Jones came to the 25th-ranked Sooners (3-3, 1-1 Big 12) from Artesia, N.M., where he was a Parade All-American and won back-to-back state championships. He started out playing running back and linebacker, but stuck at quarterback after he started throwing the ball late in elementary school. Now, he considers himself a fan of Carson Palmer, admiring the way the Cincinnati Bengals quarterback throws with balance and strength.
"Since he's been here, I've known he's a good ballplayer," tight end Trent Ratterree said. "It's just sometimes you get in a situation where you've got a better ballplayer over the top of you."
When Jones committed to play in Norman, there were three others entrenched in front of him on the depth chart - Bradford, Joey Halzle and Keith Nichol. Halzle finished his senior season last year, and Nichol transferred to Michigan State after losing the quarterback competition to Bradford.
As the Sooners prepared for the BCS title game last winter, the grooming of Jones was in full force.
"I thought it was going to be a long time before I got to play here, especially when Sam was here and Keith was here and Joey was here," Jones said. "I just kept plugging away and kept working as hard as I could. Fortunately enough, I got to play my redshirt freshman year."
Jones has had his highs and lows. He broke the school record held by Bradford, Heupel and 2003 Heisman winner Jason White when he threw six touchdown passes in a 45-0 win against Tulsa, and he earned a cult following among students for a straggly mustache that seemingly got more attention than his play against BYU after Bradford got hurt.
The low points, of course, came in three losses that have knocked Oklahoma out of the national championship picture. Most recently, he threw two fourth-quarter interceptions to seal the Sooners' fate in a 16-13 loss to No. 3 Texas on Saturday.
"They say you have to forget those bad plays that you do, but you can also learn from the bad ones," said Jones, who was named after former Dallas Cowboys coach Tom Landry. "Some of those plays that I did I'm going to learn from in the past and never make those mistakes again."
Despite the mistakes, the 20-year-old Jones has received constant praise from coach Bob Stoops.
"As a guy coming in in his situation, I couldn't be more pleased with his leadership, his attitude, his work and how he's played," Stoops said.
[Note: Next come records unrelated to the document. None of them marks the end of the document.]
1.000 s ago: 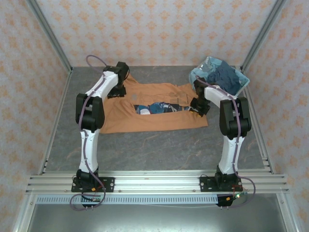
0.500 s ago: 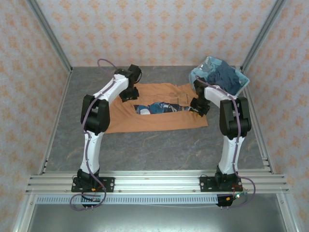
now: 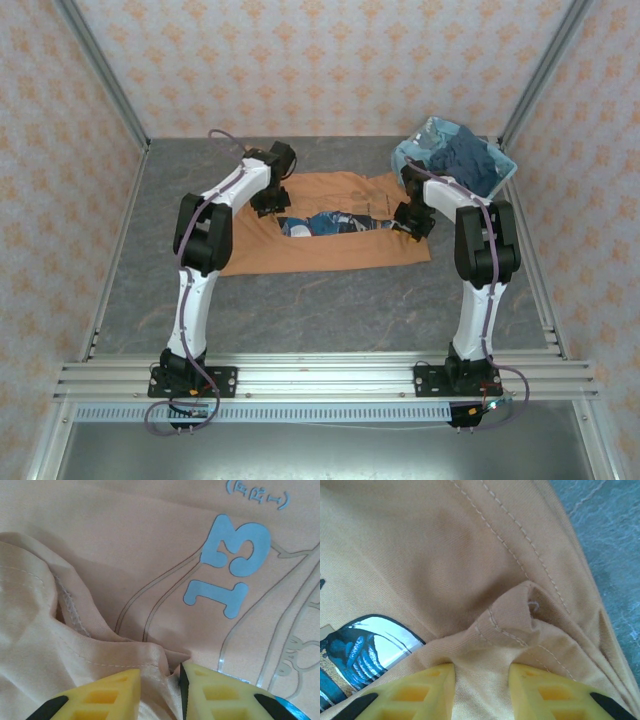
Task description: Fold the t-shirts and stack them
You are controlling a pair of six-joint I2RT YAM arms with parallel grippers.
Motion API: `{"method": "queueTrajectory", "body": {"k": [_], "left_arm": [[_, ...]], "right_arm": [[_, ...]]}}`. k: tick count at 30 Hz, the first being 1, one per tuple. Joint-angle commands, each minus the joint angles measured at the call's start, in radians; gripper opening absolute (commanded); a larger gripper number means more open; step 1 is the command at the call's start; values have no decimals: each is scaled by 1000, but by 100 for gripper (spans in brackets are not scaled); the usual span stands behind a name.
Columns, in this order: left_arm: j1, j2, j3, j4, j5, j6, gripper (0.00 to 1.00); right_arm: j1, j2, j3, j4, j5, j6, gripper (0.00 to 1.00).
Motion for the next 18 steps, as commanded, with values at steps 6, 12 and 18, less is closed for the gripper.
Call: {"method": "queueTrajectory", "body": {"k": [6,12,18], "left_arm": [[-22,29,27,9,-10,-21,24],[-30,31,36,12,-15,-24,22],[-43,26,36,18,-23,-25,21]], "right_arm": [[10,38,-39,-13,-23,-8,35],[11,37,-43,-11,-23,-7,35],[11,34,-46,-8,-25,-5,35]]}}
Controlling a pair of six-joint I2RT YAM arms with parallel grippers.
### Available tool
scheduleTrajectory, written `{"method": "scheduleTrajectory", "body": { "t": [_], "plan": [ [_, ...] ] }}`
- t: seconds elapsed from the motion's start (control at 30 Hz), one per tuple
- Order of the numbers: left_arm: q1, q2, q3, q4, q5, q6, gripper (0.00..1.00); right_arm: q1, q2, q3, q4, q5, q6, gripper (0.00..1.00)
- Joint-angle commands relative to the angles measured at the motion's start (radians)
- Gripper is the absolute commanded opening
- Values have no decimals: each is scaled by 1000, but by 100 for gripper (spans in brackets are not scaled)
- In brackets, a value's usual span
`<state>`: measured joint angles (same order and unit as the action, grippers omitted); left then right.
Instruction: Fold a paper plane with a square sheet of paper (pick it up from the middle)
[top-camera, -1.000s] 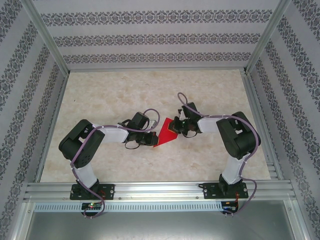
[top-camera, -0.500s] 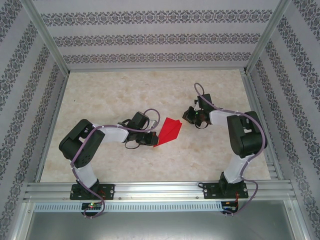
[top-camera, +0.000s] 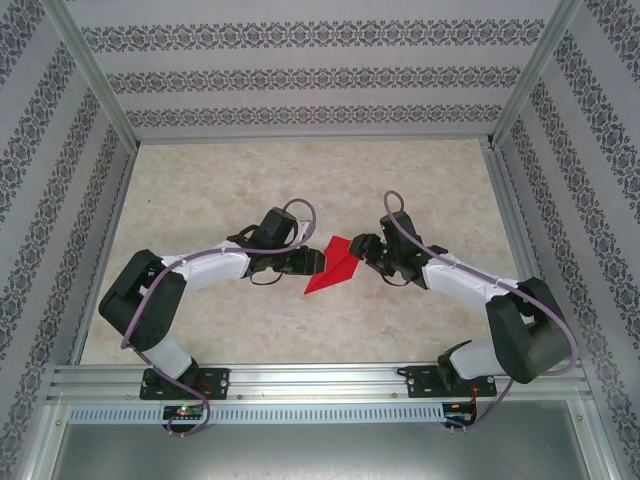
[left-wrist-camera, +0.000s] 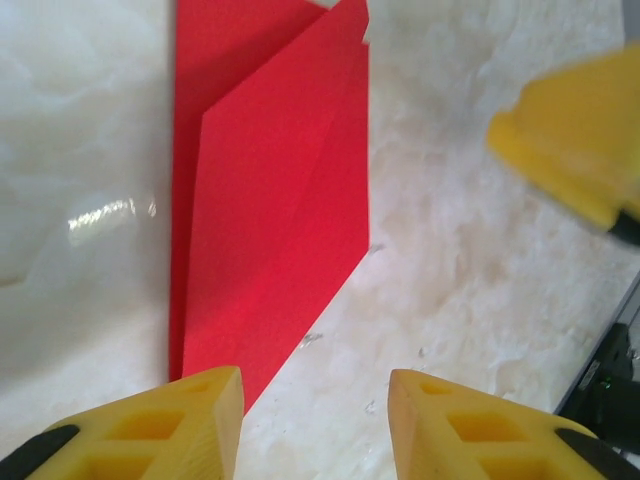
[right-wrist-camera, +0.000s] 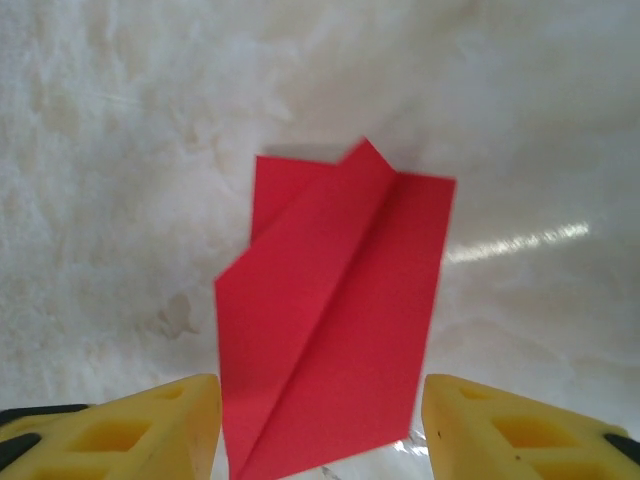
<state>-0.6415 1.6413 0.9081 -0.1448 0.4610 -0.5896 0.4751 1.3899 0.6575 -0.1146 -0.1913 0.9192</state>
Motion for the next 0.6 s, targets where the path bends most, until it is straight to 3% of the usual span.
{"method": "scheduleTrajectory", "body": {
  "t": [0.0, 0.2, 0.57],
  "plan": [
    [4, 12, 9, 49, -15, -29, 38, 28, -13, -19, 84, 68, 98, 56],
    [6, 67, 23, 82, -52, -45, 31, 57, 61, -23, 187, 58, 151, 54],
    [29, 106, -4, 99, -128, -90, 32, 81, 203, 42, 231, 49, 161, 50]
  ]
}}
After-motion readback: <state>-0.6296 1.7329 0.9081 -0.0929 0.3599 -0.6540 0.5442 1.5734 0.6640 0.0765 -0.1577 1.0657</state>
Heupel said Jones didn't flinch when Bradford left the game after the first play of Oklahoma's second possession against Texas, making a solid read and going for broke on a long pass that failed because his receiver didn't run his route correctly.
"For a kid to walk into that stage and let it rip early on, it takes a lot of confidence and he certainly has that," Heupel said.
It's that confidence, along with top-notch talent, that attracted Oklahoma's coaches to Jones. And comparisons to Bradford are only natural, particularly with the Heisman winner still on campus.
Stoops has described the two as having a similar demeanor and their skills are alike enough that coaches haven't had to tinker much with the offense. And, just as Bradford did with an early loss at Colorado his freshman year, Jones is learning from some early lumps.
"Sam's got two years on him, so that's the biggest thing," Heupel said. "There's a learning curve that Sam went through as a young player. He performed at a really high level, but there's things that he continued to progress and get better at each and every day, and Landry's going through that now."